Task instructions:
Once the images are set aside, print the remaining lines below exactly.

--- Dataset section Enclosed Below ---

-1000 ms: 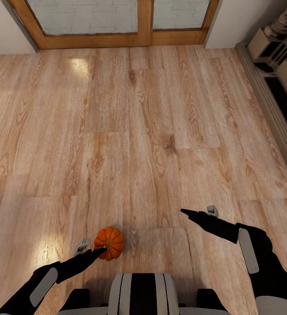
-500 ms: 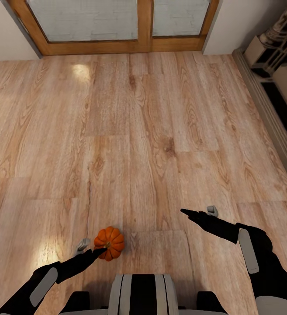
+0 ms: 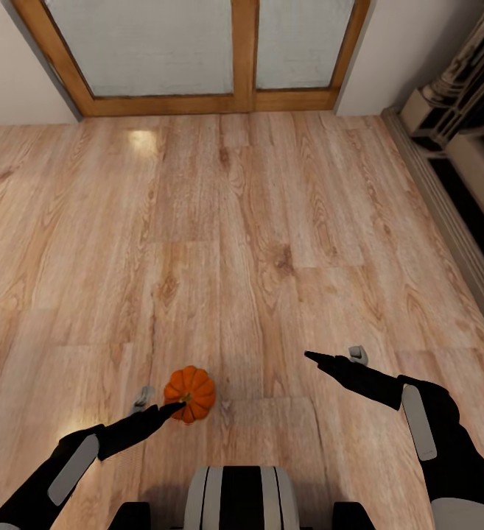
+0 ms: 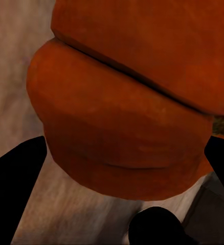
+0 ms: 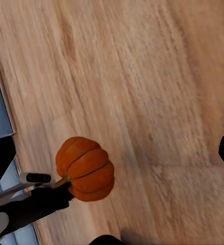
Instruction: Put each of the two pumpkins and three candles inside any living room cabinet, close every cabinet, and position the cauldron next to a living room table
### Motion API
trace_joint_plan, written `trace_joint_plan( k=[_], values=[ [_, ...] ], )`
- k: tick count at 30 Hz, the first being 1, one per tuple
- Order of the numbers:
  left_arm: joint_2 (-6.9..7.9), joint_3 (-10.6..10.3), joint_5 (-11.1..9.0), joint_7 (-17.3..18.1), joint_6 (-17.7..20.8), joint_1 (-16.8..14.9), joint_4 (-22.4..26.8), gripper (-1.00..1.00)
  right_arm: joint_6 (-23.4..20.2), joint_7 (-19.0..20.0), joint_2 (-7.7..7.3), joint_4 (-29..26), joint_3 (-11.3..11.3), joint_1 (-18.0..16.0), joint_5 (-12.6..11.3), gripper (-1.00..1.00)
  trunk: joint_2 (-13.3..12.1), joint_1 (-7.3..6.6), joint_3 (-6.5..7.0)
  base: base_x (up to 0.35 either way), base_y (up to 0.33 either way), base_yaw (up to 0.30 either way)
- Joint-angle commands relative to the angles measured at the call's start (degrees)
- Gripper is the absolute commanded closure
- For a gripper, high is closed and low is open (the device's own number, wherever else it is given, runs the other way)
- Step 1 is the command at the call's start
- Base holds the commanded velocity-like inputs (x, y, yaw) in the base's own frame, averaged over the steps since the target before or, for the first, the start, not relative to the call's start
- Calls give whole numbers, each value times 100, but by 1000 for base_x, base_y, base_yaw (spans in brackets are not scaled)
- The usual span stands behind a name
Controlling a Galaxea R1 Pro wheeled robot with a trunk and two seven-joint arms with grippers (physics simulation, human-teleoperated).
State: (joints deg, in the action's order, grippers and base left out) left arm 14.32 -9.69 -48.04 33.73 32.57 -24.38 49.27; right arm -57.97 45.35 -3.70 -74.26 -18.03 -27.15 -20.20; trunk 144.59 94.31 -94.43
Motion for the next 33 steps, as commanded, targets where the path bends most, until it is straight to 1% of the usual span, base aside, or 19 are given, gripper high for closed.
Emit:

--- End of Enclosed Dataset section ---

Problem solution:
-1000 ms: 
-500 ms: 
+0 ms: 
+0 ms: 
+0 ms: 
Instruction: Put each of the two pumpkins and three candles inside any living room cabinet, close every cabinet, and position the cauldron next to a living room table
### Motion API
trace_joint_plan, written `trace_joint_plan( k=[_], values=[ [_, ...] ], )`
- k: tick count at 30 Hz, the first being 1, one per tuple
- Order of the numbers:
  left_arm: joint_2 (-6.9..7.9), joint_3 (-10.6..10.3), joint_5 (-11.1..9.0), joint_7 (-17.3..18.1), joint_6 (-17.7..20.8), joint_1 (-16.8..14.9), joint_4 (-22.4..26.8), gripper (-1.00..1.00)
  right_arm: joint_6 (-23.4..20.2), joint_7 (-19.0..20.0), joint_2 (-7.7..7.3), joint_4 (-29..26), joint_3 (-11.3..11.3), joint_1 (-18.0..16.0), joint_5 (-12.6..11.3), gripper (-1.00..1.00)
  trunk: joint_2 (-13.3..12.1), joint_1 (-7.3..6.6), joint_3 (-6.5..7.0)
  base: base_x (up to 0.35 either way), base_y (up to 0.33 either way), base_yaw (up to 0.30 either way)
- Joint-angle commands relative to the angles measured at the call's start (degrees)
- Gripper is the absolute commanded closure
- For a gripper, high is closed and low is open (the device's own number, wherever else it is given, runs the other way)
- Step 1 is the command at the call's start
- Base holds the commanded velocity-like inputs (x, y, yaw) in the base's own frame, averaged over the steps since the target before or, for the first, the start, not relative to the call's start
- Calls give whole numbers, each value times 100, but by 1000 for base_x, base_y, base_yaw (spans in brackets are not scaled)
- The usual span stands behind a name
Controlling a Galaxea R1 Pro wheeled robot with a trunk and two seven-joint arms with grippers (physics simulation, human-teleoperated).
State: (joints deg, in the action's order, grippers and base left out) left arm 14.32 -9.69 -48.04 33.73 32.57 -24.38 49.27; right arm -57.97 45.35 -3.70 -74.26 -18.03 -27.15 -20.20; trunk 144.59 94.31 -94.43
Motion for the next 33 steps, as commanded, targets where the path bends most, until it is straight to 1% of the usual span, base aside, or 19 are given, gripper high for closed.
Emit:

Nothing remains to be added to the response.